The author of the article in the OP is certainly entitled to their opinion, and maybe they are right or maybe the author just has an axe to grind. Or maybe the FBI took a long hard look at everything they want in a new issue weapon, formalized requirements to express what they want and the SiG P320 is the submission from industry that best met those requirements. Every manufacturer that tendered a submission had a chance to read the requirements in advance and opportunity to submit something that best met them.

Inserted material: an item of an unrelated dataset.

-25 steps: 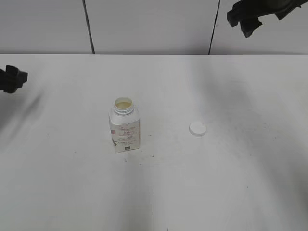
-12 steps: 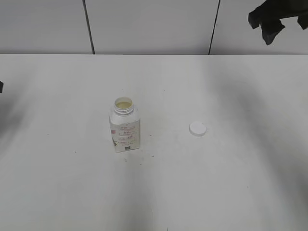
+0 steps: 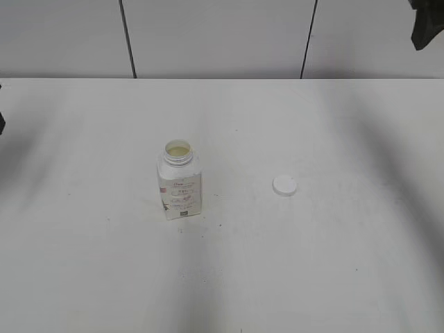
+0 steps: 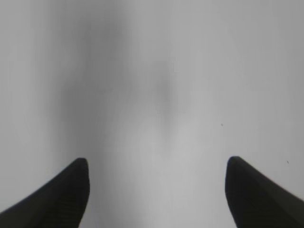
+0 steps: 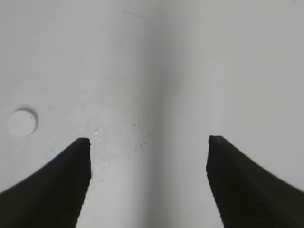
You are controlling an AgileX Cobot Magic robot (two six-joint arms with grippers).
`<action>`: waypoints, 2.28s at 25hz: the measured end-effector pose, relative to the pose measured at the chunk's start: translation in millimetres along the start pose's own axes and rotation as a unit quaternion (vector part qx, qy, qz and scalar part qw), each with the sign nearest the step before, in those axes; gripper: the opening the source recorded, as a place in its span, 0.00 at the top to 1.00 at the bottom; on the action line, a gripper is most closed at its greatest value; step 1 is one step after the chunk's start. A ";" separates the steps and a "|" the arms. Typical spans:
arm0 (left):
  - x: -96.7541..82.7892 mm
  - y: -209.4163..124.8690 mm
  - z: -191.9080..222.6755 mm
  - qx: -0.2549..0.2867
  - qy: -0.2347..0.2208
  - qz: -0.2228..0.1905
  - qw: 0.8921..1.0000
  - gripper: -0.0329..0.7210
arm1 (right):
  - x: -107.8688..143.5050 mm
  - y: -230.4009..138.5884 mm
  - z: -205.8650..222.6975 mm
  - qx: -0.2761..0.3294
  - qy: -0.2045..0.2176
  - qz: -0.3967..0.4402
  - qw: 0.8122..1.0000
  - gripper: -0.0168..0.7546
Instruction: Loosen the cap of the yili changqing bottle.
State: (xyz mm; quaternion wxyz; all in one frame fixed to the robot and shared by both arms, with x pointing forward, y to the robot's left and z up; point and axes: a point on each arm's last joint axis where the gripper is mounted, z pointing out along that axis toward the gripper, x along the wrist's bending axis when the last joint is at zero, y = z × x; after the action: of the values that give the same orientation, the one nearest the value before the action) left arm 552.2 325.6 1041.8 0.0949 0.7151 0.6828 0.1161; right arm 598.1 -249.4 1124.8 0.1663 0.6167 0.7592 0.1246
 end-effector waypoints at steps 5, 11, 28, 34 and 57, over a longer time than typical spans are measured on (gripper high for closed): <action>-2.6 -9.3 -25.2 0.005 -0.009 -0.002 1.000 0.25 | -5.2 -5.6 -26.2 -0.031 0.022 0.011 0.999 0.21; -7.4 -41.4 -56.9 -0.031 -0.009 -0.004 0.999 0.25 | -1.8 -28.4 -56.7 -0.056 0.039 0.016 0.998 0.21; -26.2 -152.8 -68.3 -0.088 -0.031 -0.019 0.995 0.25 | 15.2 -174.8 -38.7 -0.044 0.054 0.026 0.997 0.21; -33.4 -186.4 -58.5 -0.117 -0.046 -0.030 0.992 0.25 | 20.0 -220.6 -25.7 -0.067 0.051 0.028 0.996 0.21; -42.3 -245.3 -89.2 -0.237 -0.042 -0.018 0.971 0.29 | 25.2 -291.4 -50.9 -0.195 0.045 0.031 0.979 0.22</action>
State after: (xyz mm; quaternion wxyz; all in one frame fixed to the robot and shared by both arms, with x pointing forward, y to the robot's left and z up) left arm 290.0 293.5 1053.2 0.2923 0.6639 0.6443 0.2421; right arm 311.9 -284.6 1053.9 0.2448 0.5894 0.7077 0.3030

The FBI has learned what a lot of LEA have learned the last few years - that 9mm is cheaper to buy, cheaper to run, easier to shoot (more hits), easier to train, carries more ammo for a given mass and in the real world the difference in lethality between it and other cartridges isn't significant.
 
I personally believe the author is jumping to conclusions rather quickly. It would not be difficult for Glock to submit a G19 without finger groves for such a large contract. S&W could modify an M&P rather easily. Then you would still have your 3 main manufacturers of LEO market firearms in the fray. S&W agreed to etch the NCSHP badge on the slide for them at virtually no cost to get that contract. That was just for a state agency. Bringing their trigger into complicance would take no more effort than the laser engraving. Manufacturers used to design all new firearms in hope that the military would buy a few hundred thousand of them tweaking a design at a fraction of the price of designing a new firearm is certainly worth a 10000 unit contract, with support income to boot. It would likely cost Glock MAYBE 10 extra dollars per firearm to make a mold that eliminated finger groves. I highly doubt it would be that much.

For further proof that the author thinks he knows something he really doesn't, look at the excluded list he provides. Beretta, Walther, Springfield (XD), CZ, H&K. While all of those companies manufacture some fine firearms, none of them are super competitive in the US LEO issued firearms market. It is what it is. There are agencies running around with Berettas and H&Ks but its kind of rare.